Their servants, the old man said stubbornly, looking between me and her. And Their agents. And the statues…

You can’t burn the statues, I said, and turned, but he had already seen the hunger in my eyes; I saw it too, reflected back in his, and I stayed, defiant, I did not want him to think he had driven me off. Funny colour, kind of a greeny-yellow. Who else did they say had eyes like a lynx?

I said, How? You tell me that.

He said, Never mind how. Someone figured out how to turn Their bad magic against ’em. You’ll see the fires, and then you’ll know.

Who told you? P. said, her little tabby claws out. He took a step back. The market was breaking up, the sky too; we had to get home before dark.

People who know, the old man said.

You mean agents, P. said. That’s who you’ve been talking to. They lie, they’ve got a job to do. Why do They need agents? That’s for humans. What are the agents doing, what are they administering?

The old man looked at me then, and said, Watch this one, eh? She asks too many questions.

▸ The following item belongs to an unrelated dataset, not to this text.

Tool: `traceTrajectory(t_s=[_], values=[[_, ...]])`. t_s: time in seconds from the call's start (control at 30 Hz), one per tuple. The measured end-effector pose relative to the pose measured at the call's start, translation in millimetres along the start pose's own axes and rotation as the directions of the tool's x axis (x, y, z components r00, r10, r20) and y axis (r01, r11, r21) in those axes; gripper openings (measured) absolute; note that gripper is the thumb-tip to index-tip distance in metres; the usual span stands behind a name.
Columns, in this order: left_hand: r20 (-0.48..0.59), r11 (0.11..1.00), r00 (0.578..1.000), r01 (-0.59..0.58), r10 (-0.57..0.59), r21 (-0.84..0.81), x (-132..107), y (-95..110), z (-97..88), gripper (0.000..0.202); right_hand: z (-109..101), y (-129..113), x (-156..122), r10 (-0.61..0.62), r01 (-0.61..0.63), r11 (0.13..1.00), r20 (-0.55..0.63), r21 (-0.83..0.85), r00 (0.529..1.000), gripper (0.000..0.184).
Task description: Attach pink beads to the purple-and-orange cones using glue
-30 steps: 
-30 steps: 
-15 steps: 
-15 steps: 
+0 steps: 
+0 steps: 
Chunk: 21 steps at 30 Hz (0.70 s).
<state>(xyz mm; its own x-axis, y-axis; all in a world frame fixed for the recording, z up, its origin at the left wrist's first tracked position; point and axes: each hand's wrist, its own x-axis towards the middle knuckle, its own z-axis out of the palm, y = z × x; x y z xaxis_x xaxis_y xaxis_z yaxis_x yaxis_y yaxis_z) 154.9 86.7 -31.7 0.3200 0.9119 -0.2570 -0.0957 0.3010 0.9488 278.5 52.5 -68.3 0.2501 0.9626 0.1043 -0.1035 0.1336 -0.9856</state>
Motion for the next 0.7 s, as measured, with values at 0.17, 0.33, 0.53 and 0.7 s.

He melted into the shadows like a movie vampire, and P. and I looked at each other; I know you’re not an agent, I wanted to tell her. You were asking all the same questions I wanted to ask.

Come on, she said. We’d better go.

Grateful to her for that, but I keep thinking about it. We spoke for perhaps two minutes and really, truly, we learned nothing useful. But my whole body is on fire tonight, thinking about it. I feel as if, were I to go outside in the rain, it would blast off me in steam before it even hit my skin.

I am furious, pinioned, I want to know more—my hands clench as I write, see how I dig into the paper. Tell me! Tell me! Goddamn you! Why can they fight and we cannot? Why are we trapped and dying here? What secret do they know? Where are the children of that town? Where are their children? And where are ours? It isn’t fair!